Over on O’Reilly’s Radar blog, Andy Oram has a fascinating article about the demise (!) of the Information Age and what will be next:
[T]he Information Age was surprisingly short. In an age of Wikipedia, powerful search engines, and forums loaded with insights from volunteers, information is truly becoming free (economically), and thus worth even less than agriculture or manufacturing. So what has replaced information as the source of value?The answer is expertise. Because most activities offering a good return on investment require some rule-breaking–some challenge to assumptions, some paradigm shift–everyone looks for experts who can manipulate current practice nimbly and see beyond current practice.

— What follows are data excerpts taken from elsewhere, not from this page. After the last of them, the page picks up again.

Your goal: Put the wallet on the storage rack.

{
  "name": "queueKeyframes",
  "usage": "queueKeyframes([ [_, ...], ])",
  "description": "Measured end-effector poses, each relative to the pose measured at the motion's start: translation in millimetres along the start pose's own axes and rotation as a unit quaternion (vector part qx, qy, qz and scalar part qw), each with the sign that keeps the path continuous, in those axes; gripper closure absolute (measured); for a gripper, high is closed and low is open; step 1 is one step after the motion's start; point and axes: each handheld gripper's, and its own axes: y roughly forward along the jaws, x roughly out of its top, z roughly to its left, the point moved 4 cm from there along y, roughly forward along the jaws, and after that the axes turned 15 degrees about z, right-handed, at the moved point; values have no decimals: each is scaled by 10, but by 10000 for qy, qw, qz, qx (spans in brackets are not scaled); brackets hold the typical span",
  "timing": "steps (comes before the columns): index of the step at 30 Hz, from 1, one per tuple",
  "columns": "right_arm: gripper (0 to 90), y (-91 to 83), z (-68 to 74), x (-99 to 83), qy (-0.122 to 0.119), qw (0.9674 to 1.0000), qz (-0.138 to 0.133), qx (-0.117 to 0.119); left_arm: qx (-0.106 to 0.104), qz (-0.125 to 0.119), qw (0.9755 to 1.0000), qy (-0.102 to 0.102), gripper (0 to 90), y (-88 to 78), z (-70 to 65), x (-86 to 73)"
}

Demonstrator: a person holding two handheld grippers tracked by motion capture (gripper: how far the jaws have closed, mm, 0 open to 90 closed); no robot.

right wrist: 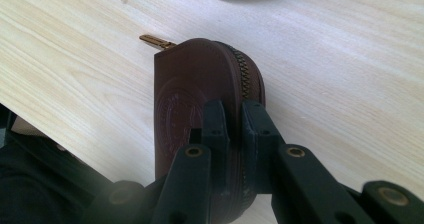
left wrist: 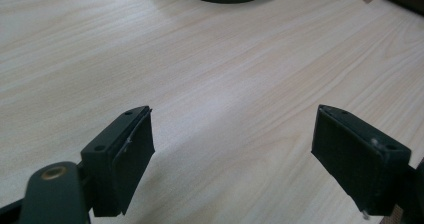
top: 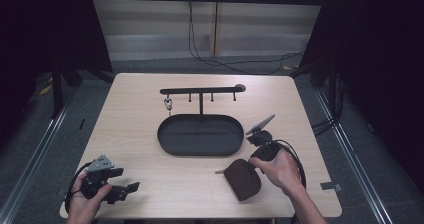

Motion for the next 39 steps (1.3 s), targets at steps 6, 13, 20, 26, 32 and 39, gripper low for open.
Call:
queueKeyframes([
  [6, 840, -64, -46, 10, 93, 9999, -32, 60, -48, -25, 10000, 3, 168, -3, -3, 5],
  [13, 849, -154, -20, 71, 55, 10000, 5, -67, -57, -21, 10000, 5, 169, -11, 4, 2],
  [20, 852, -206, -12, 119, 50, 9999, -76, -45, -80, 16, 10000, 23, 168, -6, -25, -4],
  [26, 857, -266, -22, 120, 41, 9999, -89, -87, -70, 6, 10000, 6, 169, -12, 2, -5],
  [32, 860, -331, -32, 124, 88, 9998, -56, -165, -65, 21, 10000, 16, 168, -8, -3, -5],
  [39, 861, -416, -64, 120, 145, 9996, -37, -245, -71, 28, 10000, 15, 168, -3, -3, -3],
])
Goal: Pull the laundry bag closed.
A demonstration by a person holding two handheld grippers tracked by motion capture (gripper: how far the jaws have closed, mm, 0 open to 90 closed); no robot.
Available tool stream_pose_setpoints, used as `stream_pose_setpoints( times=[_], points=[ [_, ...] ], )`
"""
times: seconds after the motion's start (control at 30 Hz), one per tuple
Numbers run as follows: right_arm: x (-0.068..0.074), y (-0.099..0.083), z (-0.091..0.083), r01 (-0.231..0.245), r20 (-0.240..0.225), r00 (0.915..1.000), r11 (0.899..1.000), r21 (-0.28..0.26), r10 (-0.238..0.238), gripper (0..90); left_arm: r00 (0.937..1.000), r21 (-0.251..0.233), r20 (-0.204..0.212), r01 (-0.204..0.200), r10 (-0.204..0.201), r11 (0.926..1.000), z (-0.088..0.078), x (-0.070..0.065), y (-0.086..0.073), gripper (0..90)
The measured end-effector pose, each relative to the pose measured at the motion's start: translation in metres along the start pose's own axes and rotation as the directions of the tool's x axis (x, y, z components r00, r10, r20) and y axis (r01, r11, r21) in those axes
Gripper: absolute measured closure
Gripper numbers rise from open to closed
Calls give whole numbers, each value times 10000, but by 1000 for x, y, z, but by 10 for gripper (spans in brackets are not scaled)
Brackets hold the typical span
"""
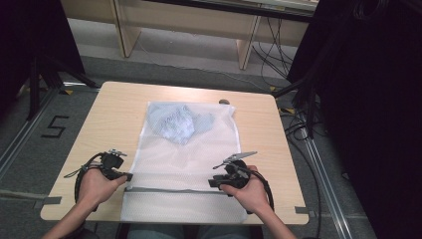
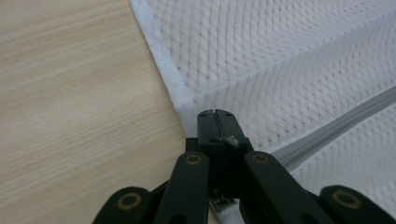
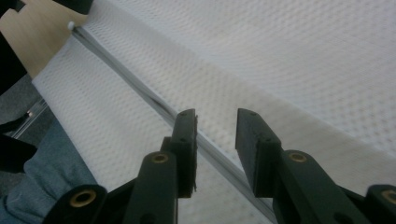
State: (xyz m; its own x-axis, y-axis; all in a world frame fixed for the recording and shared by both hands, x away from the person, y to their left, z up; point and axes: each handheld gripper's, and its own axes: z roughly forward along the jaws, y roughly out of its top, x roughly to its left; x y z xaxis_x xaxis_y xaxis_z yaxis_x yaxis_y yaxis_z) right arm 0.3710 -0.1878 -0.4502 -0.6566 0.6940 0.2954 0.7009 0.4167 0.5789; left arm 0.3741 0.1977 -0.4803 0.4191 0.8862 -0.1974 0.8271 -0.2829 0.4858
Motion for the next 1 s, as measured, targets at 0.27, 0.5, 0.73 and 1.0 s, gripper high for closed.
stream_pose_setpoints(
  times=[0.27,0.5,0.73,1.0],
  points=[
    [25,15,21,500,-259,9984,9984,269,-493,692,9998,117,130,134,-135,9998,5,-2,-1,897],
    [47,27,43,832,-665,9946,9953,491,-799,687,9983,516,51,580,-584,9970,4,-4,-3,897],
    [66,32,64,954,-971,9914,9920,830,-872,689,9987,786,-31,501,-500,9956,5,-2,-3,897],
    [87,46,77,1168,-1302,9859,9898,820,-1055,694,9978,994,-224,642,-623,9930,5,-2,-4,897]
  ],
)
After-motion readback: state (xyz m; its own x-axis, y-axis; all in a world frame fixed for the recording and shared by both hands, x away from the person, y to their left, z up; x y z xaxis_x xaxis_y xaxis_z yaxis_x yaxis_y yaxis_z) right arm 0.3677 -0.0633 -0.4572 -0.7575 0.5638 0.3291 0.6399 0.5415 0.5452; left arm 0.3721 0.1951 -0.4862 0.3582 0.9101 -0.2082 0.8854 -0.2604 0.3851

We are all seeking guides and mentors.
What comes after the information age? (be sure to read the comments, too)
It’s an interesting idea, but I don’t think we’re getting away from the Information Age into the Expertise Age. After all, expertise is just a specialized (useful!) form of information.
In the comments, Tim O’Reilly points out that the real change is in how information is gathered and distributed with “the rise of new forms of computer mediated aggregators and new forms of collective curation and communication.”
I believe that we are still firmly in the Information Age because information has not yet become a commodity product. There is, however, clearly a shift happening in how information is created and delivered. I think it’s helpful to look at communication dimensions:
- Traditional technical writing is one-to-many. One person/team writes, many people consume it.
- Wikis are many-to-many. Many people write; many people use the information.
- Mailing lists are many-to-one. Many people respond to one persons’ question.
- Technical support is one-to-one. One person calls; one person responds.
Technical support is the most expensive option; it’s also often the most relevant. Technical writing is more efficient (because the answer to the question is provided just once), but also less personal and therefore less relevant.
Many technical writers are concerned about losing control over their content. For an example of the alarmist perspective, read Joanne Hackos’s recent article on wikis. Then, be sure to read Anne Gentle’s eponymous rebuttal on The Content Wrangler.
Keep in mind, though, that you can’t stop people from creating wikis, mailing lists, third-party books, forums, or anything else. You cannot control what people say about your products, and it’s possible that the “unauthorized” information will reach a bigger audience than the Official Documentation(tm). You can attempt to channel these energies into productive information, but our new information age is the Age of Uncontrolled Information.
Furthermore, the fact that people are turning to Google to find information says something deeply unflattering about product documentation, online help, and other user assistance. Why is a Google search more compelling than looking in the help?